RSS is a militant Hindu outfit with extremely dubious credentials. Founded and nurtured by Hedgewar, Golwalkar, Savarkar, Tilak – all Brahmins – this morbidly fissiparous outfit directed its energy towards the elimination of Muslims right from its inception.

Here it’ll be in the fitness of things to look back and trace its origin and ideological emergence:

“The emergence of Hindu consciousness and identity is rooted in the late 19th century. Its origins can be traced to the Hindu revivalism of the Arya Samaj, a Hindu reform movement founded in 1875, and the ‘extremism’ of the Congress leader Bal Gangadhar Tilak. The growth of Hindu nationalism, in contrast, is a product of the early 20th century.

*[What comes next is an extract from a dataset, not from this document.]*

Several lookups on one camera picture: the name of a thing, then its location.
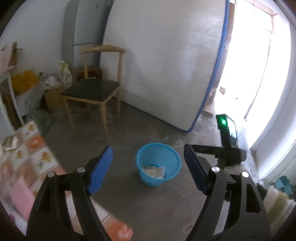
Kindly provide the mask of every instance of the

Politically, the concept of Hindu nationalism (or communalism as it was then called) was first articulated by the Hindu Mahasabha, a movement that was founded in 1914 at Haridwar by Pandit Madan Mohan Malaviya in reaction to the creation of the Muslim League in 1906. In its early years, the organization was obscured by the Congress party with which most of its members were associated. The Lucknow Pact of 1916 and the ascendancy of the moderates within the Congress alienated many of the Hindu extremists, however, and under the leadership of V. D. Savarkar, an admirer of Tilak and, like him, a Chitpavan Brahmin from Maharashtra, the Mahasabha parted with the Congress in a call to ‘Hinduize all politics and militarize Hinduism.’ (source: Hargrove and Kochanek).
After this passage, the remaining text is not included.